Comity is reciprocal. Federal courts are obligated to respect state jurisdiction, and the employment of legal procedures interposing federal jurisdiction should be considered stricti juris. The Sixth Amendment to the United States Constitution obligates all courts, all judges — state and federal — , to uphold the laws of this nation. We cannot defer, under comity or under the apprehension of a confrontation between state and federal courts, to a judicial act in a federal court which is null and of no effect. The following legal principles are applicable to the determination of this case:
(1) A federal court cannot exercise its writ power without prior jurisdiction.
(2) The writ statute cannot be utilized in the face of later comprehensive and specific statutory prohibition.
(3) The writ power cannot be exercised in an illegal manner, nor can a procedural device not within the contemplation of that power be employed.
(4) The court’s writ power is restrictive, is not a new grant of judicial power, and does not exoand or enlarge jurisdiction.
(5) Decisions giving effect to jurisdictional determination under 28 U.S.C. § *11391441 are inapplicable to this usurpation of jurisdiction in derogation of positive law.
For these reasons I am of the opinion that the federal court’s order of removal and its further order that the parties plaintiff in this suit intervene in another federal suit are absolute nullities, not binding upon the parties to this suit, not entitled to be respected as a determinative and definitive judgment in another court, and not res judicata.
I respectfully dissent.

. Tlie Justice Department of tlie United States filed a motion for removal of this suit into the Federal District Court for the Western District of Louisiana. The government was not a party, plaintiff or defendant, and was not an intervenor in this suit.

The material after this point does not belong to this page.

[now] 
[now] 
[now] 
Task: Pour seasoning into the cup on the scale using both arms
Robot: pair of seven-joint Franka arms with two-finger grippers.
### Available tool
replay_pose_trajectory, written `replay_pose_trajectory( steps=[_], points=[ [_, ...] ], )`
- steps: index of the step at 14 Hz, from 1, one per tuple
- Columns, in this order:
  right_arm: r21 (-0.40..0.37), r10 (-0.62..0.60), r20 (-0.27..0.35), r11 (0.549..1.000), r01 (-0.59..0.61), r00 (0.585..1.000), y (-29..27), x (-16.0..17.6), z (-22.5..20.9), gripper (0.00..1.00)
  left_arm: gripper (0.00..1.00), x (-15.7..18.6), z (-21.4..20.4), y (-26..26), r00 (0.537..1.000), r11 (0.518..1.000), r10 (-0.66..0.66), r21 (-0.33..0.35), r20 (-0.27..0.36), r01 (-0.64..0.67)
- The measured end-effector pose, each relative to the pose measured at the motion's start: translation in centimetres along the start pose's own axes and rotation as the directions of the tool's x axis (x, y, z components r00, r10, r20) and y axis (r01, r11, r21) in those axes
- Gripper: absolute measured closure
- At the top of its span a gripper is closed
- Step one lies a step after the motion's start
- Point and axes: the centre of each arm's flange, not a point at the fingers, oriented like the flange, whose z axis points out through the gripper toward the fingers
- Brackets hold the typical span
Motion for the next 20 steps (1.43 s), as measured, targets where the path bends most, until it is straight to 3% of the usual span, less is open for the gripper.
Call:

. The following cases, the only ones relied upon in the majority opinion, hold only that a federal court determination of jurisdiction under the removal statute is res judicata, and. are not apposite to a determination of whether there has been a divesting of state jurisdiction under an illegal exercise of the court’s writ power: Des Moines Nav. & R. R. Co. v. Iowa Homestead Co., 128 U.S. 552, 8 S.Ct. 217, 31 L.Ed. 202 (1887); Dowell v. Applegate, 152 U.S. 327, 14 S.Ct. 611, 38 L.Ed. 463 (1894); Chesapeake & Ohio E. Co. v. McCabe, 213 U.S. 207, 29 S.Ct. 430, 53 L.Ed. 765 (1909); Baldwin v. Traveling Men’s Assn., 283 U.S. 522, 51 S.Ct. 517, 75 L.Ed. 1244, 1245 (1931). We note also that Tacoma v. Taxpayers of Tacoma, 357 U.S. 320, 78 S.Ct. 1209, 2 L.Ed.2d 1345 (1958), is inapposite; it is merely a holding that Congress may declare by statute what constitutes finality of a judgment.